Trajetória de superação da fome
Esta é a segunda vez que o Brasil alcança essa marca com base nos dados do relatório SOFI, sendo a primeira ocorrida em 2013. O documento, divulgado na última terça-feira (21) em Roma, durante a 30ª Sessão do Comitê de Agricultura da FAO, destaca a importância das políticas públicas.
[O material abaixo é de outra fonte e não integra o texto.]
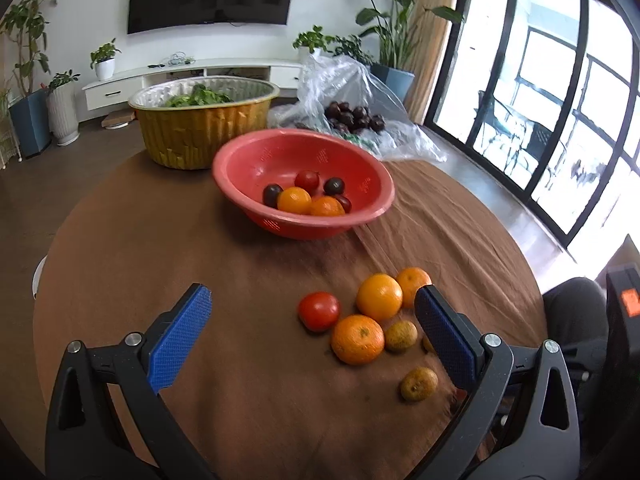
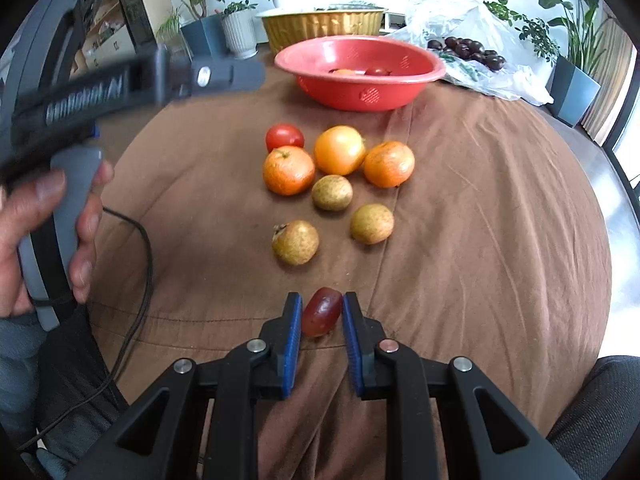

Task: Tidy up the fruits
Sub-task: 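Grasp a red grape with the right tool while the left tool grasps a brown pear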

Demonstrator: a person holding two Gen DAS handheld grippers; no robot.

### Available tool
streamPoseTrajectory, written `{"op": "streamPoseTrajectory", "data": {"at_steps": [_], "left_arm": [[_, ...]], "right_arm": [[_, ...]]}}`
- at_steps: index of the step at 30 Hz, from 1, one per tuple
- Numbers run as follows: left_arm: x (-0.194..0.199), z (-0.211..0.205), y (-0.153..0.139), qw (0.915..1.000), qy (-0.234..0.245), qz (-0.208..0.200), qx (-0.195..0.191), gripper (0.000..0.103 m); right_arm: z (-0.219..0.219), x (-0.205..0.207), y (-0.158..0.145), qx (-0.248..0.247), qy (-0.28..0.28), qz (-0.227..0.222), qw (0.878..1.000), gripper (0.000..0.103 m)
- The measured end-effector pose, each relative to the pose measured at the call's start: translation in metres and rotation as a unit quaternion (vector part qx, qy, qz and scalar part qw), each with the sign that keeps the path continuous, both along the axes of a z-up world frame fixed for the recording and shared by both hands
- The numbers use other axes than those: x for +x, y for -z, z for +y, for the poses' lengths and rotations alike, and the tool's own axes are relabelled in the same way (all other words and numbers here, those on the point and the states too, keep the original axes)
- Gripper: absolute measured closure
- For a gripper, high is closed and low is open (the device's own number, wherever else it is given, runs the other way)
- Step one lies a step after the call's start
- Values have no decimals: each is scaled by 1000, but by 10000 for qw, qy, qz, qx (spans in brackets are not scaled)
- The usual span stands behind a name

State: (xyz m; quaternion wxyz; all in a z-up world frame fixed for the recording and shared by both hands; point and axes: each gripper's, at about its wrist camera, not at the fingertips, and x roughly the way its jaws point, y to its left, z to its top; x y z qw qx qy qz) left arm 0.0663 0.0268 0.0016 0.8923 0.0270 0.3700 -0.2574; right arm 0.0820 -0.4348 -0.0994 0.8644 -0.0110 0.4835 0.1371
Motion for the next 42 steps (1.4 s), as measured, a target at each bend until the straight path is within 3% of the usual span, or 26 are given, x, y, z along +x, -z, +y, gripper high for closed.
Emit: {"op": "streamPoseTrajectory", "data": {"at_steps": [9, 15, 20, 25, 27, 29, 32, 42], "left_arm": [[-45, -46, 34, 9930, 741, 281, 879, 0], [-58, -65, 42, 9899, 915, 400, 1006, 1], [-58, -71, 50, 9880, 965, 569, 1060, 31], [-56, -75, 52, 9877, 1009, 627, 1012, 50], [-56, -76, 53, 9874, 1033, 630, 1017, 51], [-57, -78, 54, 9868, 1071, 650, 1022, 66], [-58, -79, 57, 9860, 1114, 689, 1029, 75], [-59, -73, 58, 9869, 1127, 703, 914, 77]], "right_arm": [[-35, 5, -7, 315, 351, -122, 9988, 80], [-44, 2, -7, 495, 409, -146, 9978, 80], [-51, 3, -5, 627, 452, -157, 9969, 80], [-55, 1, -4, 693, 487, -164, 9963, 80], [-57, 1, -4, 715, 498, -162, 9961, 80], [-57, 0, -4, 723, 501, -167, 9960, 80], [-58, 0, -4, 728, 500, -163, 9960, 80], [-58, 1, -5, 716, 510, -169, 9960, 80]]}}
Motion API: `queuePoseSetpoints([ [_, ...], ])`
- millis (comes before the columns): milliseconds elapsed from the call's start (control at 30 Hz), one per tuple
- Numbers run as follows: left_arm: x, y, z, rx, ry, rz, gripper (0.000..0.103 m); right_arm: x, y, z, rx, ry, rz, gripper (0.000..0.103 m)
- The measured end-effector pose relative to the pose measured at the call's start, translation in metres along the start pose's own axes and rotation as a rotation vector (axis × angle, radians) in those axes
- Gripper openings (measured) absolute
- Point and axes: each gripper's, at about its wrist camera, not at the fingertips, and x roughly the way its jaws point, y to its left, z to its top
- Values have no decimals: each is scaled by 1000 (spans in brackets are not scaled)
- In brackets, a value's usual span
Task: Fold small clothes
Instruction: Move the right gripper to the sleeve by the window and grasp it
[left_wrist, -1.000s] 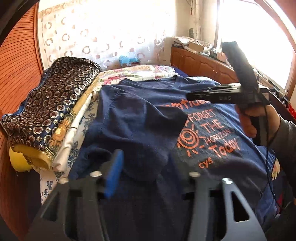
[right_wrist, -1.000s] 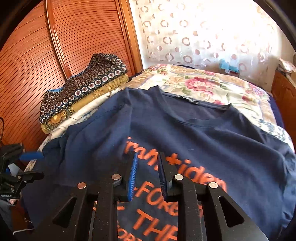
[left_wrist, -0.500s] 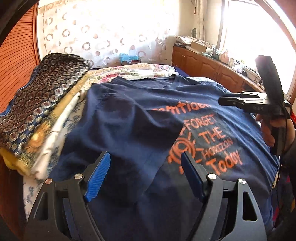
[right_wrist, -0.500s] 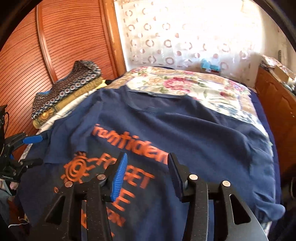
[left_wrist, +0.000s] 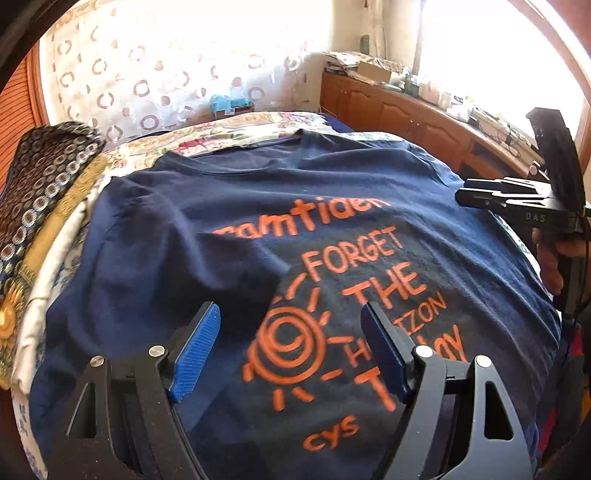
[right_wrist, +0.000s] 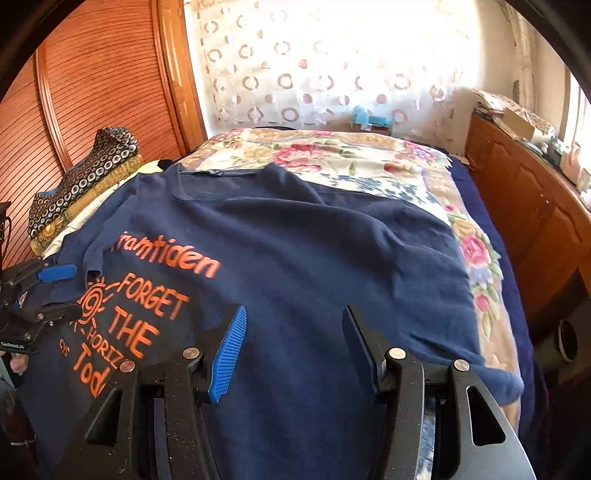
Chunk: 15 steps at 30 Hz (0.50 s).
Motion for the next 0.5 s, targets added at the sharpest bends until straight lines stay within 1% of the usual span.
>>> queuePoseSetpoints([
  [233,17,-14,-2,43,43,8,79,-16,-34,-8,34,7,-27,56],
  [333,20,-17,-3,54,44,21,79,-28,-51,-11,60,2,-71,56],
  [500,22,-19,-3,62,47,28,81,-42,-88,-21,142,-4,-127,56],
])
A ministra do Desenvolvimento Agrário e Agricultura Familiar, Fernanda Machiaveli, ressaltou que os resultados provam que a fome não é inevitável. “Quando os governos priorizam o combate à fome, à pobreza e à desigualdade, é possível alcançar avanços concretos”, afirmou a ministra.
Indicadores e desafios futuros
O fundador do Instituto Fome Zero e ex-diretor-geral da FAO, José Graziano da Silva, celebrou a marca. Em entrevista, ele estimou que, ao analisar outros indicadores do relatório, a subalimentação no Brasil pode estar em um patamar ainda menor, entre 0,6% e 0,7%. O relatório, elaborado em conjunto por instituições como OMS, Unicef e PMA, também aponta que a insegurança alimentar severa atingiu o menor patamar da série histórica, afetando 0,6% da população, o que equivale a 1,2 milhão de pessoas.
Apesar dos números positivos, Graziano da Silva faz um alerta necessário sobre a persistência da vulnerabilidade. “Mais de 1 milhão de pessoas ainda têm uma insegurança alimentar severa no Brasil, segundo os próprios dados do relatório. É muita gente”, pontuou o especialista, reforçando que o país deve manter o foco em políticas de assistência para erradicar completamente a fome.